Doubt on weight initialization

Dear Mentor,

Could you please guide me on this issue?

For weight initialization, we initialize W by using Gaussian distribution with mean=0 and variance 1/n[1].

From the lecture, we have to use this code to initialize W,

W = random.randn(shape) * sqrt (1/n[2])

which refers to

W = Gaussian random variables * standard deviation

May i know how to prove that this is valid?
Why don’t we use this equation?

W = Gaussian random variables * variance

Thank you.


  1. l-1 ↩︎

  2. l-1 ↩︎

As far as I understand after reading the included link this is a way of calculating the variance.

Section 4 (Week 4).

And the larger point here is that this is not a question of “mathematical correctness”. It’s just a practical question of what works in a given situation.
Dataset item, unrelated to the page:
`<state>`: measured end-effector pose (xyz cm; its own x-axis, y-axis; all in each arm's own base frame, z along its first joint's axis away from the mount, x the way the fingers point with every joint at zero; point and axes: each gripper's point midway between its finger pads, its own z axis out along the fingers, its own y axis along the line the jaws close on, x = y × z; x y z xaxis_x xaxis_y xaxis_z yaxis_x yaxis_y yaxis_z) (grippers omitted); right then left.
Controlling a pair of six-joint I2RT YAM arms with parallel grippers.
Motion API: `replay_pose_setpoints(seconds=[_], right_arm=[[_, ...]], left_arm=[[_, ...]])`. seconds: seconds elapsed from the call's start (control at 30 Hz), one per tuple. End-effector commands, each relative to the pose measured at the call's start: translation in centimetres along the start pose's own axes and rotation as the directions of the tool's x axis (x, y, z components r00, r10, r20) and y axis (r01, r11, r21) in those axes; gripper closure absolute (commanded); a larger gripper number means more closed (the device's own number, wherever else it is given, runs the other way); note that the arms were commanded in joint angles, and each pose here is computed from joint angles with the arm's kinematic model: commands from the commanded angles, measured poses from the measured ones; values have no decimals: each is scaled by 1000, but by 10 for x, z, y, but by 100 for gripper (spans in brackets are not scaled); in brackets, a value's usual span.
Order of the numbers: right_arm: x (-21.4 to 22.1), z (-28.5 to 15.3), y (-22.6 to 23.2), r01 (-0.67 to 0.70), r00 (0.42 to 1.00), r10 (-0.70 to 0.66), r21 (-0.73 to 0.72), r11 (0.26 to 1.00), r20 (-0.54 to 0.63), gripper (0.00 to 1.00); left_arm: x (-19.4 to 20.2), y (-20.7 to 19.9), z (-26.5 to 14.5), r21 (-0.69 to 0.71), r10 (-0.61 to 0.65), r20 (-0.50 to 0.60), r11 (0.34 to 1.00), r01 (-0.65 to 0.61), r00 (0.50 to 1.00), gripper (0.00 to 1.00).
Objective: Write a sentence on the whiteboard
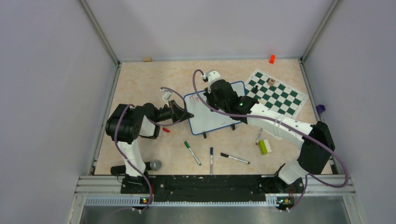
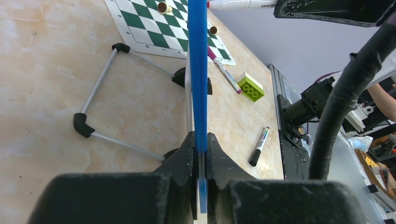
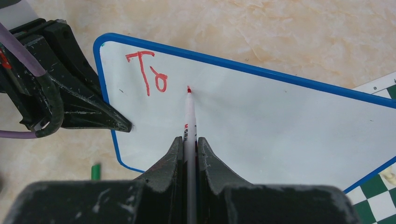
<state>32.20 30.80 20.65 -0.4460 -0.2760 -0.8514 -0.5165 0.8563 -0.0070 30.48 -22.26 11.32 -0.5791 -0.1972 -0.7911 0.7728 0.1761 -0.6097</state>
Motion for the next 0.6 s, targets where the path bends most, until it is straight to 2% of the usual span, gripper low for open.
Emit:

Notice that there is no single “one size fits all” initialization scheme: Prof Ng shows us 3 or 4 different ones and even that is not all the possibilities.

1 Like

According to the lecture video, we can set the variance of W to 1/n by multiplying both terms

W = random.randn(shape) * sqrt (1/n)

  1. Gaussian random variables → random.randn(shape)
  2. Standard deviation → sqrt (1/n)

May i know the mathematical theory behind it?

Thank you

The default Gaussian distribution returned by np.random.randn has \mu = 0 and \sigma = 1. So if you multiply that distribution by the constant \displaystyle \frac {1}{\sqrt{n}}, then we have:

\sigma = \displaystyle \frac {1}{\sqrt{n}}

and the variance is \sigma^2, of course.